This would mean, at the very least, overhauling the poorly drafted and dangerously ambiguous Electoral Count Act of 1887. It's possible that will happen between now and the party's likely loss of Congress in next year's midterm elections. But it's hardly been a priority for Democrats.
What has been? Attempting to pass a massive spending bill favored by the most progressive factions of the party. As Matthew Yglesias noted in a recent Substack post, this is the kind of high-risk behavior one would expect if Democrats were simply trying to get as much done before they lose control of Congress in the normal back-and-forth of electoral politics. It is not the kind of behavior one would expect from a party convinced that with their next victory Republicans are going to rig the system so that Democrats can never win power again.
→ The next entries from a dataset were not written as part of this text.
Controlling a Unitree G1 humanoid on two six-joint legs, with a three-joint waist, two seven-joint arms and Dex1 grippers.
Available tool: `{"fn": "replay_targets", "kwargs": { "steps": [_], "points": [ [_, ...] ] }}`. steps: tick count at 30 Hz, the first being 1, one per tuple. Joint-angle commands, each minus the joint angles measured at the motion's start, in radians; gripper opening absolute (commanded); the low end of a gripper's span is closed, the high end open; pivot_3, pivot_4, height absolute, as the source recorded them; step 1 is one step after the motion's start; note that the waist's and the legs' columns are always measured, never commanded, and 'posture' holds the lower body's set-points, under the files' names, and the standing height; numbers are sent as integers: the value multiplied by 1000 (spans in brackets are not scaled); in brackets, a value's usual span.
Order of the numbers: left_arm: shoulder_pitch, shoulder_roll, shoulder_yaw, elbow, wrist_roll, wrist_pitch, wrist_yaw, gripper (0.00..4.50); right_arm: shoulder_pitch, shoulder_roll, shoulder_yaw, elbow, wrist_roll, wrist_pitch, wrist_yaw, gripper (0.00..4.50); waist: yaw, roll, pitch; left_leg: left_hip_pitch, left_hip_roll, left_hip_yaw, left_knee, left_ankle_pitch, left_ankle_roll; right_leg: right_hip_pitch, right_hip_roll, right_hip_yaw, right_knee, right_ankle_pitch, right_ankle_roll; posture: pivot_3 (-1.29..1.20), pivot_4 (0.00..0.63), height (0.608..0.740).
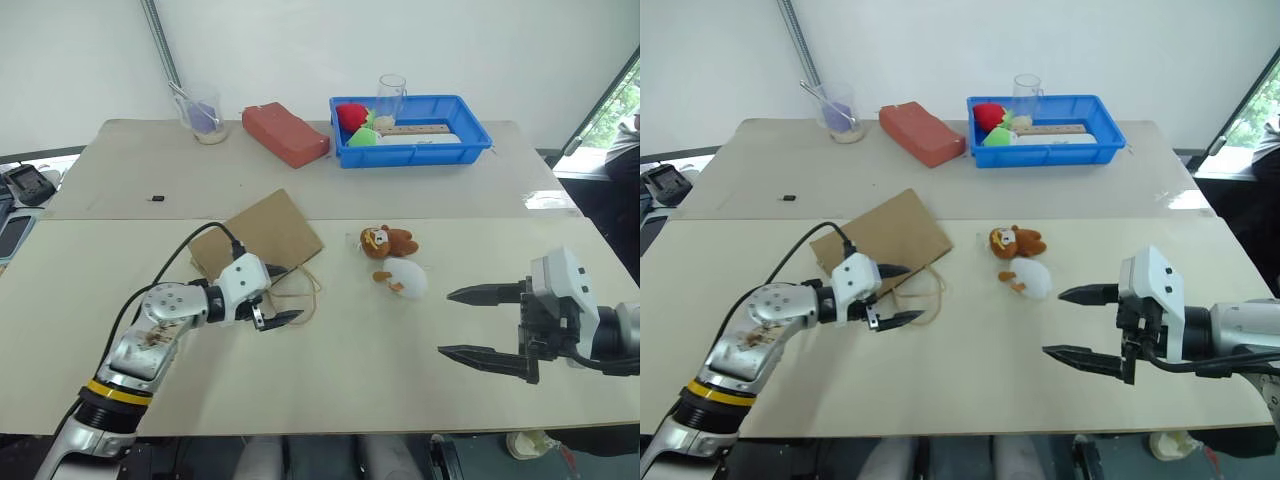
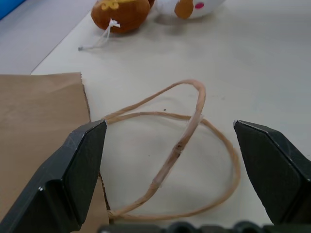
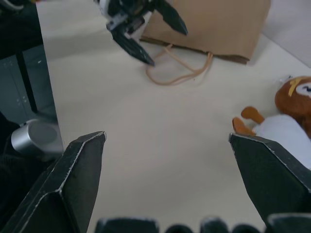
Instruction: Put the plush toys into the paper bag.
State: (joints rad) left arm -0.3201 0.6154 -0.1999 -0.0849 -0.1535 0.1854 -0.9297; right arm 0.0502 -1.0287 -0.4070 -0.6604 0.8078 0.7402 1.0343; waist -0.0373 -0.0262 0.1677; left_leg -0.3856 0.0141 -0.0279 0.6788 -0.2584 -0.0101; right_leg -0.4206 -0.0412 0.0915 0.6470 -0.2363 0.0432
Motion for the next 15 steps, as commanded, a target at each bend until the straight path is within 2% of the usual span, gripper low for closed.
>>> {"fn": "replay_targets", "kwargs": {
  "steps": [1,2,5,10,13,15],
  "points": [
    [-35,-29,-10,47,37,-81,12,4453,-17,8,4,-13,10,-5,-25,4500,2,0,0,0,0,0,0,0,0,0,0,0,0,0,0,0,150,740],
    [-42,-41,-10,63,45,-96,21,4453,-17,9,8,-13,10,-7,-29,4500,4,0,0,0,0,0,0,0,0,0,0,0,0,0,0,0,150,740],
    [-58,-58,-10,97,57,-132,20,3692,-13,14,14,-14,8,-14,-35,4500,6,0,0,0,0,0,0,0,0,0,0,0,0,0,0,0,150,740],
    [-71,-77,-24,136,51,-149,-16,1279,-21,30,50,-20,-4,-27,-55,4500,8,0,0,0,0,0,0,0,0,0,0,0,0,0,0,0,150,740],
    [-79,-82,-18,144,45,-146,-29,23,-33,39,69,-25,-8,-28,-78,4500,9,0,0,0,0,0,1,0,0,0,0,0,0,0,0,0,150,740],
    [-86,-78,-1,118,-1,-94,-62,23,-39,51,91,-37,-7,-23,-100,4500,10,0,0,0,0,0,1,0,0,0,0,0,0,0,0,0,150,740]
  ]
}}
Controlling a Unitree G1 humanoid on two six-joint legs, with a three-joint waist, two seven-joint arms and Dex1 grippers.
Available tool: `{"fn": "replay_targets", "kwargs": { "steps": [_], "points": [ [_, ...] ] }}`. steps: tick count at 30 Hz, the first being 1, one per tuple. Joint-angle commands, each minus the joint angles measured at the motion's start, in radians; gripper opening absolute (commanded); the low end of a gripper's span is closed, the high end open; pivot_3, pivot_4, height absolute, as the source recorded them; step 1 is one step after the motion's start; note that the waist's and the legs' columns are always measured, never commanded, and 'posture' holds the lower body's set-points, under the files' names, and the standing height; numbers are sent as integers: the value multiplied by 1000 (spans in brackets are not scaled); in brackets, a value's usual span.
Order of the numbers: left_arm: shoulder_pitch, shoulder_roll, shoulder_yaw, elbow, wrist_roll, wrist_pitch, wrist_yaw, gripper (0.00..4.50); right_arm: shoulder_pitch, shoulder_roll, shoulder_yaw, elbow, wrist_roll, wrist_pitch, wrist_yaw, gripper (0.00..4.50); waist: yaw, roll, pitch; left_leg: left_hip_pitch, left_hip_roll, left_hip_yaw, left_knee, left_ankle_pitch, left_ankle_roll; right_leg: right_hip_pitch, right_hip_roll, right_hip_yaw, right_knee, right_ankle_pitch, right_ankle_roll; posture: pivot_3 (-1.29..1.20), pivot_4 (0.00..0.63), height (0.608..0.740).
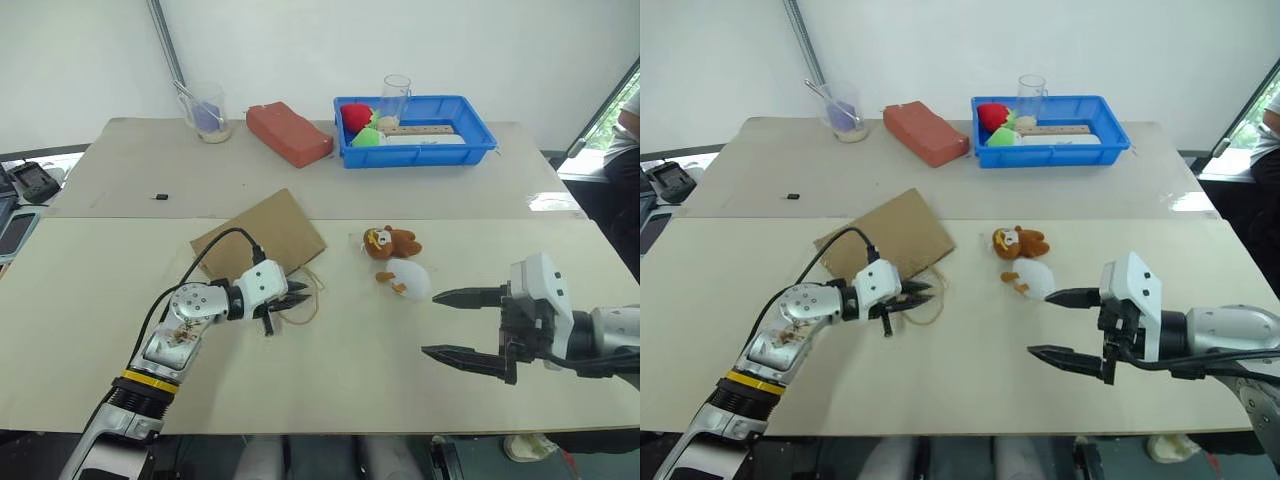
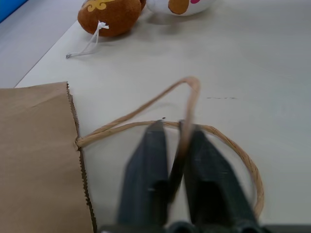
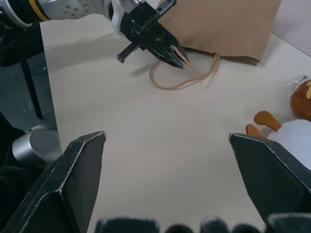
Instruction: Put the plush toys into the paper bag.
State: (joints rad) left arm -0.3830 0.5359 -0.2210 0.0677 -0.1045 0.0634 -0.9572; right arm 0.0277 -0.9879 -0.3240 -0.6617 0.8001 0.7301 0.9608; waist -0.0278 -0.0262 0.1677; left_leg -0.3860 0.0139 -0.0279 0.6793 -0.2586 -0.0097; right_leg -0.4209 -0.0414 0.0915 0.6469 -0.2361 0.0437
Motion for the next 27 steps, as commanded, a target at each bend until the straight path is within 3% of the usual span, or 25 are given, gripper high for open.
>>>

What kind of behavior would one expect? Probably, as Yglesias points out, the kind of poll-driven calculus advocated by David Shor, the data-crunching Democratic strategist well known for advising the party to stop listening to the demands of progressive activists and lead with their most broadly popular proposals. That's because Shor has been partially driven to this position by his conviction that American democracy is in grave danger. This is consistent — as is his defense of Democrats working to add states to the country in order to boost the party's prospects in the Senate. If American democracy truly is at risk of being snuffed out in the near future by the GOP, Democrats should be more concerned about that than anything else, and acting accordingly.
Yet the party — very much including its leader in the White House, who ran for president warning about Donald Trump posing a potentially fatal threat to "the soul of America" — has chosen a different course. Rather than seeking to pass reforms to ensure Republicans can't overturn election results at the state level or in Congress and then supporting a large but smaller, more tightly focused spending bill that would be widely embraced, Democrats have acted like this was an ideal time to dole out favors to every flavor of progressive activist in the party. The result has been a decline in popularity for the president largely driven by a precipitous loss of support from Democratic-leaning independents.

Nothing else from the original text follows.